Quote of the Day

While America has a legitimate concern in encouraging former Soviet states to develop into market democracies, there is no intrinsic economic or strategic American vital interest in Georgia per se and even less in South Ossetia. Georgia is our ally for only two reasons: Tblisi was enthusiastic to send troops to help in Iraq in return for military aid and it occupies a strategic location for oil and gas pipelines that will meet future European energy needs. In other words, Georgia’s role is of a primary strategic interest to the EU, not the United States. Which is why European and British companies have such a large shareholder stake in the BTC pipeline and why European FDI in Georgia exceeds ours. Yet it will be American troops in Georgia handing out bottled water and MREs, not the Bundeswehr or the French Foreign Legion. Something does not compute here.

Mark Safranski, a/k/a Zenpundit.

Mark has an excellent post on Pajamas Media entitled Let’s Not Rush into Cold War II, which the quote above comes from. RTWT.

See also a post on his site with additional comments and links.

And congratulations to Mark on the Pajamas Media gig. Nice.

Quote of the Day

The appropriate personification for Russia circa 2008 is not an oil-fueled Genghis Khan, threatening to surge once more across Eurasia … no, it is more like a drunk with a knife unable to admit they have terminal liver disease .. a vodka-fueled Genghis Khan’t if you will.
 
Surely a policy of political containment is really all that is needed while nature, rust and liver sclerosis on a Biblical scale do the rest.

Perry de Havilland

Quote of the Day

The slow, slow fading of the color line is one of the most important long-term trends in America’s self-understanding–the inexorable expansion of who gets to be part of the American folk community.

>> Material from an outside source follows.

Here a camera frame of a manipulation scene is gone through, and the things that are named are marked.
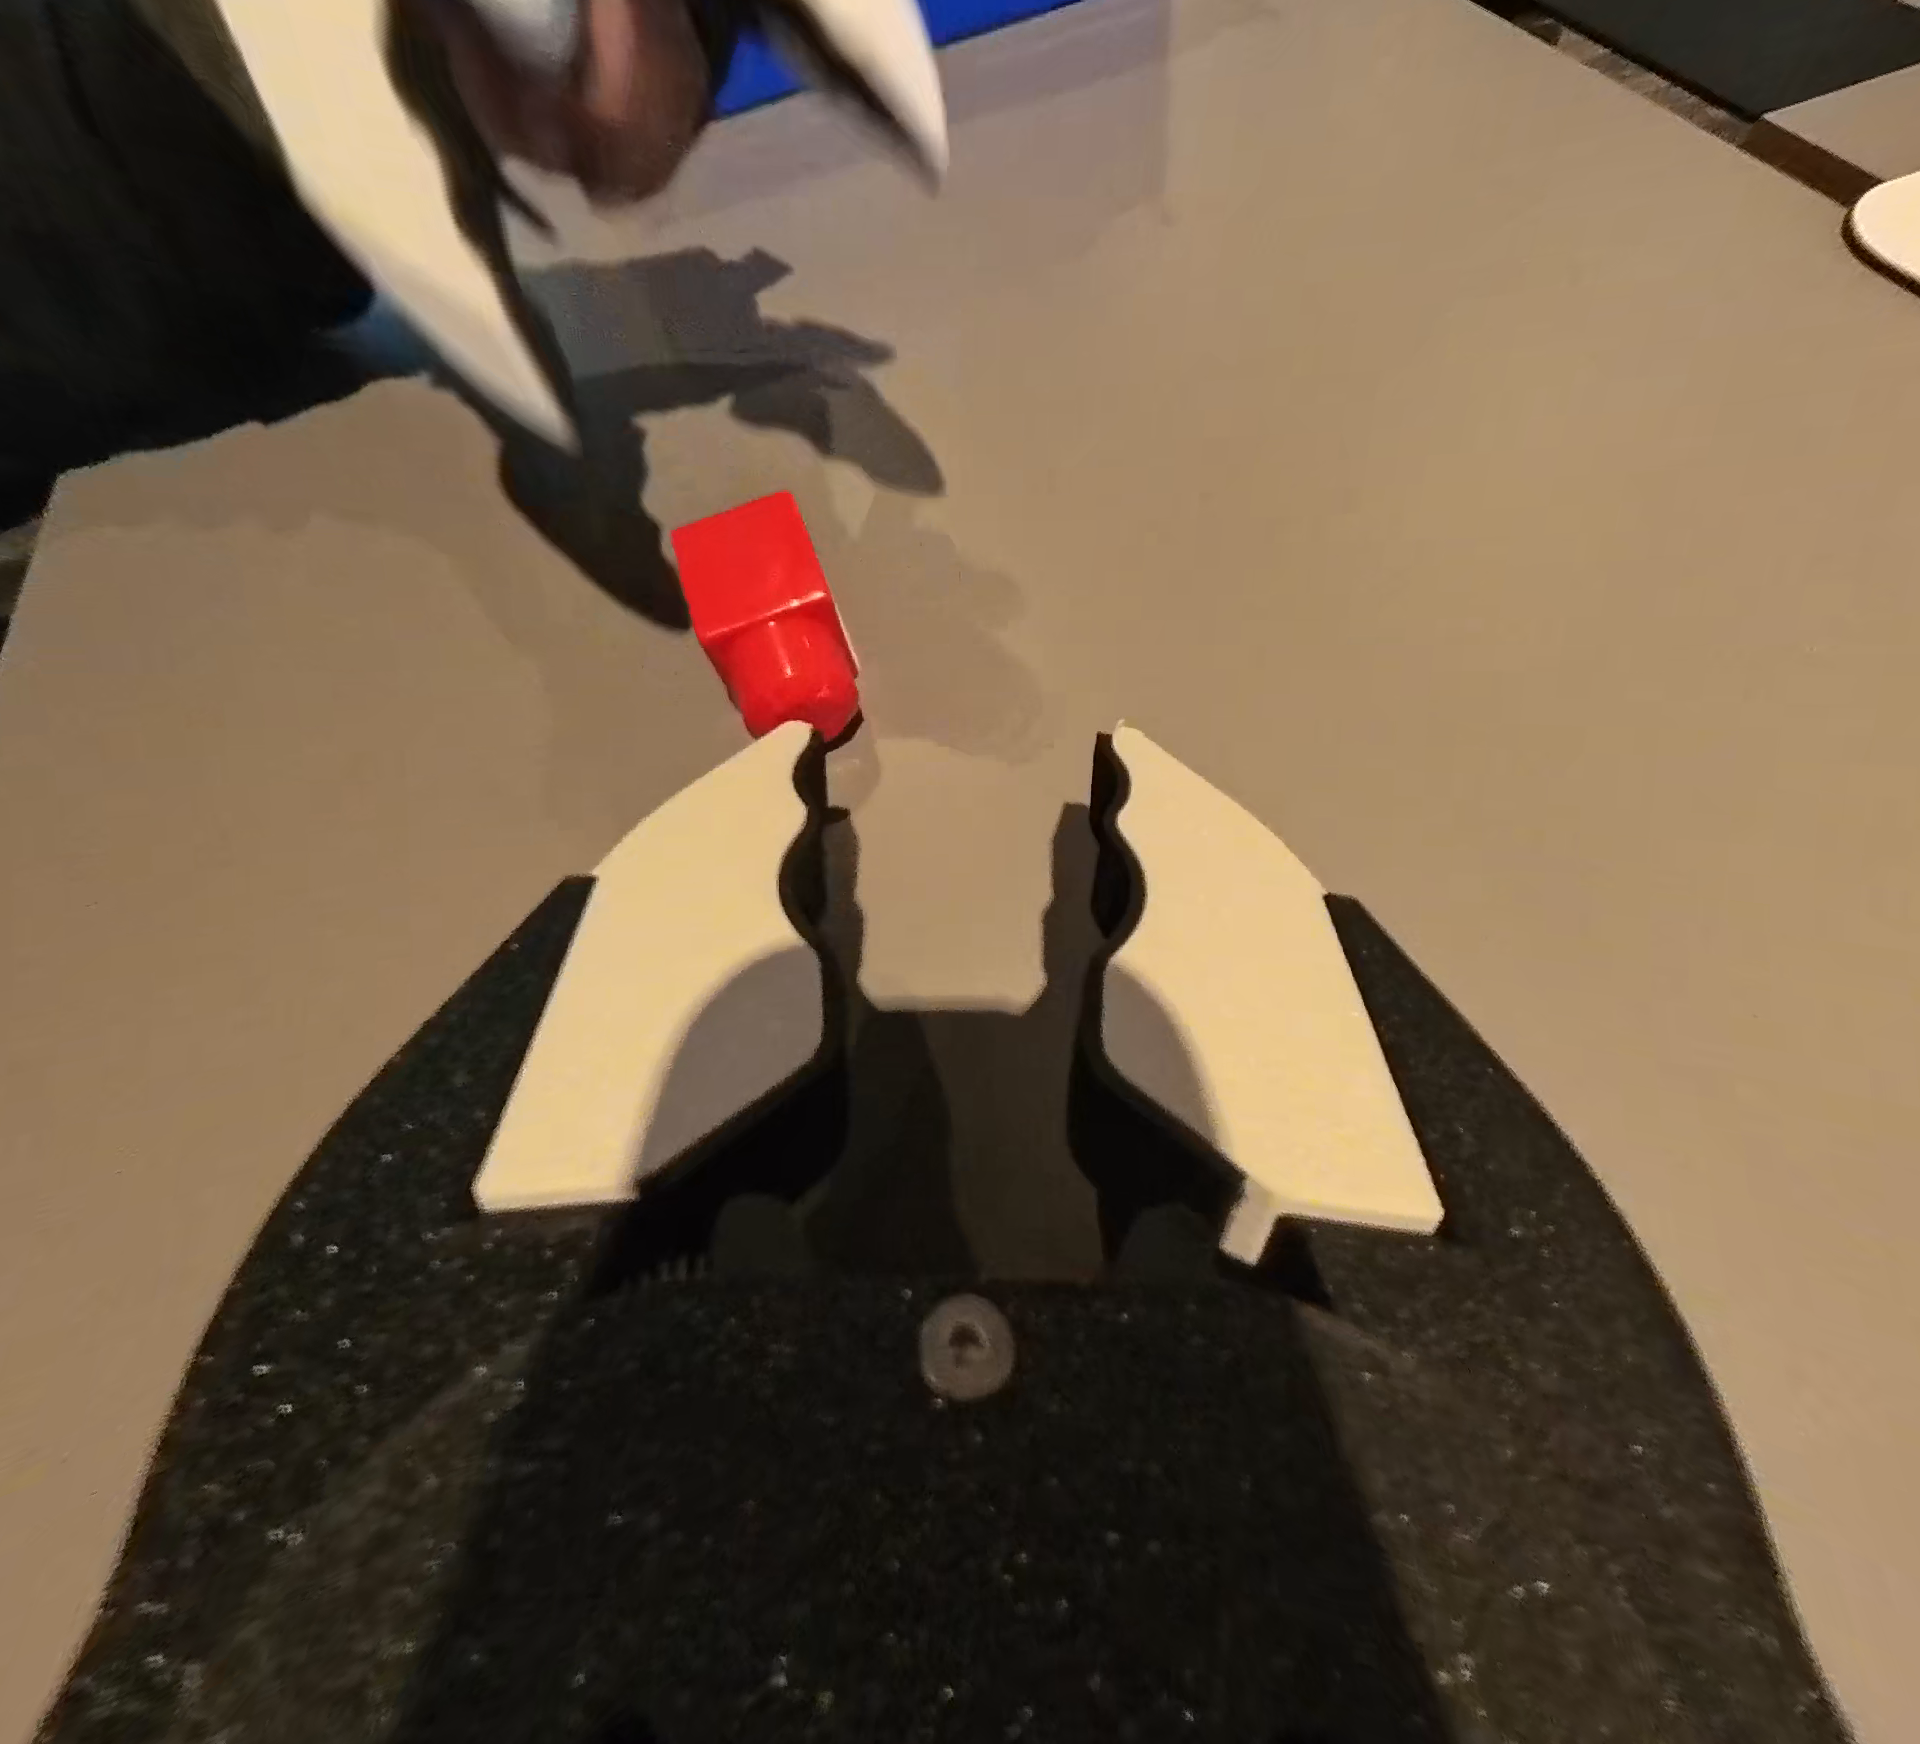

Once, Irish Catholics, Italians, and Czechs couldn’t take part in the Jacksonian tradition. Now they’re the heart and soul of it. Hispanics are now headed in that direction.

Walter Russell Mead

RTWT

(Hat tip: James McCormick)

A relevant quote

This evening I was wandering roung the National Portrait Gallery, just off Trafalgar Square, as it was open late (I have an encyclopaedic knowledge of which museums and art galleries keep late hours on which day of the week in London). Among other small exhibitions I found a selection of caricatures from Vanity Fair in the late nineteenth century.

There was a very fine picture by Baron Melchiorre Delfico, the man who created the Vanity Fair style in caricatures, of Baron de Reuter, founder of Reuter’s news agency, now known Thomson Reuters. The man clearly had a very impressive pair of mutton-chop whiskers. What was particularly interesting, however, is the comment that the editor had added in that long-ago issue of the magazine (December 14, 1872, since you ask).

As foreign news is now managed it is not too much to say that he who has the command of telegrams has the command of public opinion on foreign affairs.  

First telegrams, then telephones, satellite phones, even e-mails. That is how journalists have viewed their own position in the world for some time now. It is not easy to accept that the Vanity Fair editor’s comment no longer applies.